→ **Problem statement**
Exactly the lines starting at the line containing "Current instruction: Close" and ending at the line containing "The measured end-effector" are to be written out from the listing below, both included.

========================================

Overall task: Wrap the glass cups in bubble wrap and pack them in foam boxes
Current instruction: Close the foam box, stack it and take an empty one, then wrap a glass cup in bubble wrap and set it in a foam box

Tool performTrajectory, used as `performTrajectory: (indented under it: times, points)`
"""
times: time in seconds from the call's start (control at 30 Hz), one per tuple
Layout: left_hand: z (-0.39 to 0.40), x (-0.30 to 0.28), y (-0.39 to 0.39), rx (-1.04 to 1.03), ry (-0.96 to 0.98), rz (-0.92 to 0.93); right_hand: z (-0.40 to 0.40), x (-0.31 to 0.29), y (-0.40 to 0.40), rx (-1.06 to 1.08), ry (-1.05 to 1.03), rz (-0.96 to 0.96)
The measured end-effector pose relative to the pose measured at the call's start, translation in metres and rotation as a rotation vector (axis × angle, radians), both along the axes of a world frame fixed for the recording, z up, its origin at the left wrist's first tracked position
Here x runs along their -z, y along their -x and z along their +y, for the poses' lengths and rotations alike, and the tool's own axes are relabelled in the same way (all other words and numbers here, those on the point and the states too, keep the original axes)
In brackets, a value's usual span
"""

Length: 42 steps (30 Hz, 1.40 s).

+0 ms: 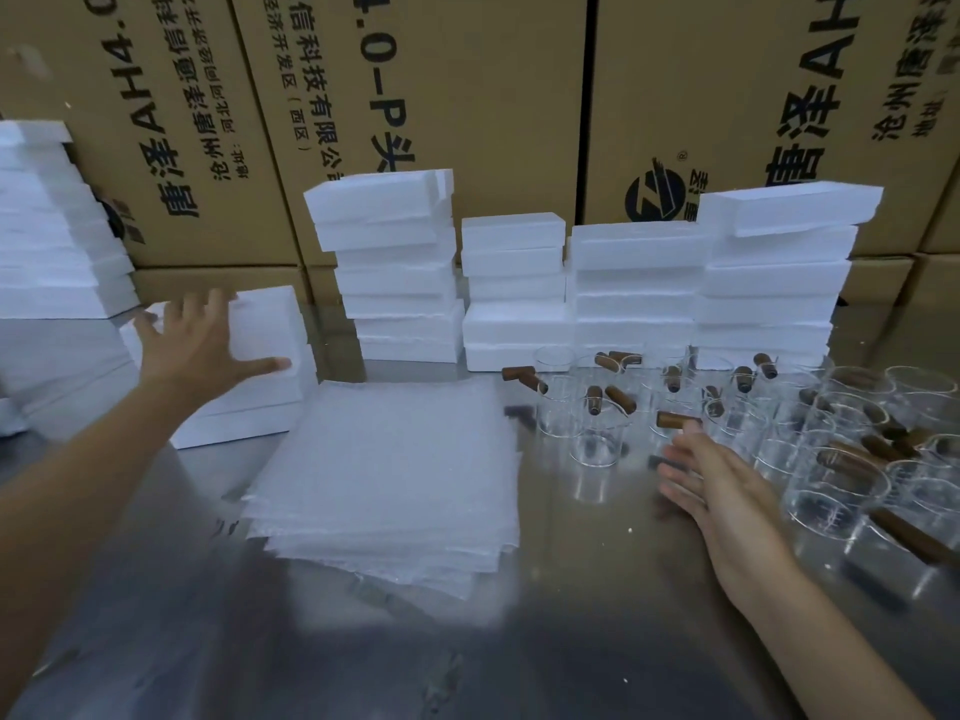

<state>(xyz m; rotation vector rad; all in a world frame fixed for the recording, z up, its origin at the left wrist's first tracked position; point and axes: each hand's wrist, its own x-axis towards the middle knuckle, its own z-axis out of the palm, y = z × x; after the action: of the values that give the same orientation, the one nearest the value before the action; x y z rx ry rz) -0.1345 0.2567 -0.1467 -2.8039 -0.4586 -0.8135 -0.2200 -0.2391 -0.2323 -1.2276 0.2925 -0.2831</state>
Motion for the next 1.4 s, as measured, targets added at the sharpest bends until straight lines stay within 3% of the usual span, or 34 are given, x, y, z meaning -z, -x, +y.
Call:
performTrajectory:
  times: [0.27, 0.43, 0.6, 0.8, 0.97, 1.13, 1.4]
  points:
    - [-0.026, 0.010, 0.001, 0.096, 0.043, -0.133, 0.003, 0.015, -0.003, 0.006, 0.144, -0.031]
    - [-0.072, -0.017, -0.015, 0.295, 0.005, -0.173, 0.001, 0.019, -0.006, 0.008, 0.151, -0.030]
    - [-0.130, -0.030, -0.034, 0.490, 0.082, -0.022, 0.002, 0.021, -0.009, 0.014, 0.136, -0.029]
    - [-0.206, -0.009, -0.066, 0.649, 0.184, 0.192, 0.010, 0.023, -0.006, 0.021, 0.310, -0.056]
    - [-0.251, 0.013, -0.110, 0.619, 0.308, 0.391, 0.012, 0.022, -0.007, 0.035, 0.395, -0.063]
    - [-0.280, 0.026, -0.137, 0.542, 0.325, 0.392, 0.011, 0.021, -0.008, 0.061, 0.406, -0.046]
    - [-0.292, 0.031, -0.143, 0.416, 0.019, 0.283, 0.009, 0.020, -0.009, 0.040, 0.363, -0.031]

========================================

→ **Result**
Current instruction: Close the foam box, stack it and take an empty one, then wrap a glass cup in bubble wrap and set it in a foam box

Tool performTrajectory, used as `performTrajectory: (indented under it: times, points)`
"""
times: time in seconds from the call's start (control at 30 Hz), one per tuple
Layout: left_hand: z (-0.39 to 0.40), x (-0.30 to 0.28), y (-0.39 to 0.39), rx (-1.04 to 1.03), ry (-0.96 to 0.98), rz (-0.92 to 0.93); right_hand: z (-0.40 to 0.40), x (-0.31 to 0.29), y (-0.40 to 0.40), rx (-1.06 to 1.08), ry (-1.05 to 1.03), rz (-0.96 to 0.96)
The measured end-effector pose relative to the pose measured at the call's start, translation in metres and rotation as a rotation vector (axis × angle, radians), both along the axes of a world frame fixed for the recording, z up, its origin at the left wrist's first tracked position

What has been written here completes the answer.